§ **Exercise prompt**
The response must contain the complete data, printed exactly.

Study material section start

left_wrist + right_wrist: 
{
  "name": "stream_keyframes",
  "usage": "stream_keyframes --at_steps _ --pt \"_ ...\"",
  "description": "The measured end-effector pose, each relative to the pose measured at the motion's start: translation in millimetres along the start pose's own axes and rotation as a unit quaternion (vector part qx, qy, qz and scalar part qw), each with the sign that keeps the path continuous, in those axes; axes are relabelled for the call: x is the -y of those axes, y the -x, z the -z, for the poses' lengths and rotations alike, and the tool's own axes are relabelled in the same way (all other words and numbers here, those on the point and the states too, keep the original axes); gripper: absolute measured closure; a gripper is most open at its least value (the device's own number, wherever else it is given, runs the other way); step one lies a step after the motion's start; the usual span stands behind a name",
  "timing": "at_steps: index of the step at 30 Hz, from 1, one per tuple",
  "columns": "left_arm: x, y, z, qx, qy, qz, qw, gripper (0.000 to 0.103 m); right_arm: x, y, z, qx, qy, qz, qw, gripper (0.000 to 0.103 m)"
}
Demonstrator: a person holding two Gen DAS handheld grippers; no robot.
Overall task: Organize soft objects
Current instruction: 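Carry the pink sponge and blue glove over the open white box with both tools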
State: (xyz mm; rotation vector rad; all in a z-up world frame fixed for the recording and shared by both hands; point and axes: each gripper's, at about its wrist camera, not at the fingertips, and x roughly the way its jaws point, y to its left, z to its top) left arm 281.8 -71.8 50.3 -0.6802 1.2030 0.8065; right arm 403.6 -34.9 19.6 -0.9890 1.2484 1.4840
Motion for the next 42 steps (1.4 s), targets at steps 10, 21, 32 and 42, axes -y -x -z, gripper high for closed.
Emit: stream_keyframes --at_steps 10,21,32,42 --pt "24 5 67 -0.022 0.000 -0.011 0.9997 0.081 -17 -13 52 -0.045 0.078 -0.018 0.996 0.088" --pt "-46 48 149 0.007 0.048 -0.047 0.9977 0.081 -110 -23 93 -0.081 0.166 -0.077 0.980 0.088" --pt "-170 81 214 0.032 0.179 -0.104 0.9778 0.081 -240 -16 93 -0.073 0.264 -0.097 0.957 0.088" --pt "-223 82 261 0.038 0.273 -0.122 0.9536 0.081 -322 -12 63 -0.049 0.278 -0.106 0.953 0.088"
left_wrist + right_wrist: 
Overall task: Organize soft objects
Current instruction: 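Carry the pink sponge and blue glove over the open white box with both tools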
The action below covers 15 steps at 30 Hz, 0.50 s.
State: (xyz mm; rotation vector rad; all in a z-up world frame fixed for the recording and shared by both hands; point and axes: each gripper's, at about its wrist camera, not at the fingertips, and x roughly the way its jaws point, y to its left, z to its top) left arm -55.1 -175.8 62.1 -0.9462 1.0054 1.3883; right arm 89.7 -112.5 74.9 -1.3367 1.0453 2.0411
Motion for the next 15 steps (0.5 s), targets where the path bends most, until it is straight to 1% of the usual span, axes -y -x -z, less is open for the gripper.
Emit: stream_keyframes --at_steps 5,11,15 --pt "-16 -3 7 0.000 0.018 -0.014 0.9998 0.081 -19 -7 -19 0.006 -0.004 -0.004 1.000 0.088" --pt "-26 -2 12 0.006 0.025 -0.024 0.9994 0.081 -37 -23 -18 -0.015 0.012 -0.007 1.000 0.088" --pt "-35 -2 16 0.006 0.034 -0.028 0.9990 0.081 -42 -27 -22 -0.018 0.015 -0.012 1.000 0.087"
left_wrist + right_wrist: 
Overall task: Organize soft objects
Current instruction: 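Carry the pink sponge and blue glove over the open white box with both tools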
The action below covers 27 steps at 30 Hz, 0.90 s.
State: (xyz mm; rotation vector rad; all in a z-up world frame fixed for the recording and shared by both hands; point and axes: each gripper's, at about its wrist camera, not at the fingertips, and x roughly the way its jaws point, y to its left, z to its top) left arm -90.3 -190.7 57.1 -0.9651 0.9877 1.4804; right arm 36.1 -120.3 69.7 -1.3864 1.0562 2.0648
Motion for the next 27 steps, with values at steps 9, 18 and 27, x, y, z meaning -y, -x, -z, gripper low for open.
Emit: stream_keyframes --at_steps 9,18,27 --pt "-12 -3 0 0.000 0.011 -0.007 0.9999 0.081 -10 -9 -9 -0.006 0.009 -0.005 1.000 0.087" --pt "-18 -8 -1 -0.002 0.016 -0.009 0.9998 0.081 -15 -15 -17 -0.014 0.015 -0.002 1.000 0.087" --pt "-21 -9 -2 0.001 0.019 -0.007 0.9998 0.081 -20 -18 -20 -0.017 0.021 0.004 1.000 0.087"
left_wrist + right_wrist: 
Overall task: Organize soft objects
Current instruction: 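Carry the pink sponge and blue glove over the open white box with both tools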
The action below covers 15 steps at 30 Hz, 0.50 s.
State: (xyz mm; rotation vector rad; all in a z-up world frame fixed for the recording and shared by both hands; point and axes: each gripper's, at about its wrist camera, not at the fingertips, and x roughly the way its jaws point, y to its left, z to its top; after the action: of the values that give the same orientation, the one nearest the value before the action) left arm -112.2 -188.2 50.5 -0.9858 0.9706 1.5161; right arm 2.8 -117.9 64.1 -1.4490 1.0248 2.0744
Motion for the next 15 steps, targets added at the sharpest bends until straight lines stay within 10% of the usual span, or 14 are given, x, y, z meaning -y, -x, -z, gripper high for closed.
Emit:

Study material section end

§ **Written answer**
left_wrist + right_wrist: 
{
  "name": "stream_keyframes",
  "usage": "stream_keyframes --at_steps _ --pt \"_ ...\"",
  "description": "The measured end-effector pose, each relative to the pose measured at the motion's start: translation in millimetres along the start pose's own axes and rotation as a unit quaternion (vector part qx, qy, qz and scalar part qw), each with the sign that keeps the path continuous, in those axes; axes are relabelled for the call: x is the -y of those axes, y the -x, z the -z, for the poses' lengths and rotations alike, and the tool's own axes are relabelled in the same way (all other words and numbers here, those on the point and the states too, keep the original axes); gripper: absolute measured closure; a gripper is most open at its least value (the device's own number, wherever else it is given, runs the other way); step one lies a step after the motion's start; the usual span stands behind a name",
  "timing": "at_steps: index of the step at 30 Hz, from 1, one per tuple",
  "columns": "left_arm: x, y, z, qx, qy, qz, qw, gripper (0.000 to 0.103 m); right_arm: x, y, z, qx, qy, qz, qw, gripper (0.000 to 0.103 m)"
}
Demonstrator: a person holding two Gen DAS handheld grippers; no robot.
Overall task: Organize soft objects
Current instruction: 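Carry the pink sponge and blue glove over the open white box with both tools
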State: (xyz mm; rotation vector rad; all in a z-up world frame fixed for the recording and shared by both hands; point and axes: each gripper's, at about its wrist camera, not at the fingertips, and x roughly the way its jaws point, y to its left, z to its top) left arm 281.8 -71.8 50.3 -0.6802 1.2030 0.8065; right arm 403.6 -34.9 19.6 -0.9890 1.2484 1.4840
Motion for the next 42 steps (1.4 s), targets at steps 10, 21, 32 and 42, axes -y -x -z, gripper high for closed.
Emit: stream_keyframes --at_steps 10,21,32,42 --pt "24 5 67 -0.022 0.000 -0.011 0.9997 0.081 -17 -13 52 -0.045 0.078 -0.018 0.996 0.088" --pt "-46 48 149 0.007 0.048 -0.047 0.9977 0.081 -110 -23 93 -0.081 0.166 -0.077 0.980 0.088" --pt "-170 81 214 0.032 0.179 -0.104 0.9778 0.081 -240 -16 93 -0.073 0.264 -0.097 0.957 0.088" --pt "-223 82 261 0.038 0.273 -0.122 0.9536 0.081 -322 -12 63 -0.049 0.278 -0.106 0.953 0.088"
left_wrist + right_wrist: 
Overall task: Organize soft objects
Current instruction: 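Carry the pink sponge and blue glove over the open white box with both tools
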The action below covers 15 steps at 30 Hz, 0.50 s.
State: (xyz mm; rotation vector rad; all in a z-up world frame fixed for the recording and shared by both hands; point and axes: each gripper's, at about its wrist camera, not at the fingertips, and x roughly the way its jaws point, y to its left, z to its top) left arm -55.1 -175.8 62.1 -0.9462 1.0054 1.3883; right arm 89.7 -112.5 74.9 -1.3367 1.0453 2.0411
Motion for the next 15 steps (0.5 s), targets where the path bends most, until it is straight to 1% of the usual span, axes -y -x -z, less is open for the gripper.
Emit: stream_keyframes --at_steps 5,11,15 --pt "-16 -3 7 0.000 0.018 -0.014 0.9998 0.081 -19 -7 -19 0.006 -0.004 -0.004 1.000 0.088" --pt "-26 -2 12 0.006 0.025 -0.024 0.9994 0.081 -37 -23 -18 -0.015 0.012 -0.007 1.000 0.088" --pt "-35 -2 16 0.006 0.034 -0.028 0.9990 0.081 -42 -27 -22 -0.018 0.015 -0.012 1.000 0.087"
left_wrist + right_wrist: 
Overall task: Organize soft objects
Current instruction: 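Carry the pink sponge and blue glove over the open white box with both tools
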The action below covers 27 steps at 30 Hz, 0.90 s.
State: (xyz mm; rotation vector rad; all in a z-up world frame fixed for the recording and shared by both hands; point and axes: each gripper's, at about its wrist camera, not at the fingertips, and x roughly the way its jaws point, y to its left, z to its top) left arm -90.3 -190.7 57.1 -0.9651 0.9877 1.4804; right arm 36.1 -120.3 69.7 -1.3864 1.0562 2.0648
Motion for the next 27 steps, with values at steps 9, 18 and 27, x, y, z meaning -y, -x, -z, gripper low for open.
Emit: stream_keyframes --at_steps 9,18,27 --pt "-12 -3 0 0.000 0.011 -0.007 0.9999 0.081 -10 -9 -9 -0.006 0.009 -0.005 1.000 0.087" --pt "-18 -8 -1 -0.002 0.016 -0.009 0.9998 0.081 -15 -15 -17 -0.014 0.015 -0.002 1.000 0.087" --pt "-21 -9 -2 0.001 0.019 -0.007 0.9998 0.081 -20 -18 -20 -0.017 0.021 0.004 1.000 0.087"
left_wrist + right_wrist: 
Overall task: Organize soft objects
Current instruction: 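Carry the pink sponge and blue glove over the open white box with both tools
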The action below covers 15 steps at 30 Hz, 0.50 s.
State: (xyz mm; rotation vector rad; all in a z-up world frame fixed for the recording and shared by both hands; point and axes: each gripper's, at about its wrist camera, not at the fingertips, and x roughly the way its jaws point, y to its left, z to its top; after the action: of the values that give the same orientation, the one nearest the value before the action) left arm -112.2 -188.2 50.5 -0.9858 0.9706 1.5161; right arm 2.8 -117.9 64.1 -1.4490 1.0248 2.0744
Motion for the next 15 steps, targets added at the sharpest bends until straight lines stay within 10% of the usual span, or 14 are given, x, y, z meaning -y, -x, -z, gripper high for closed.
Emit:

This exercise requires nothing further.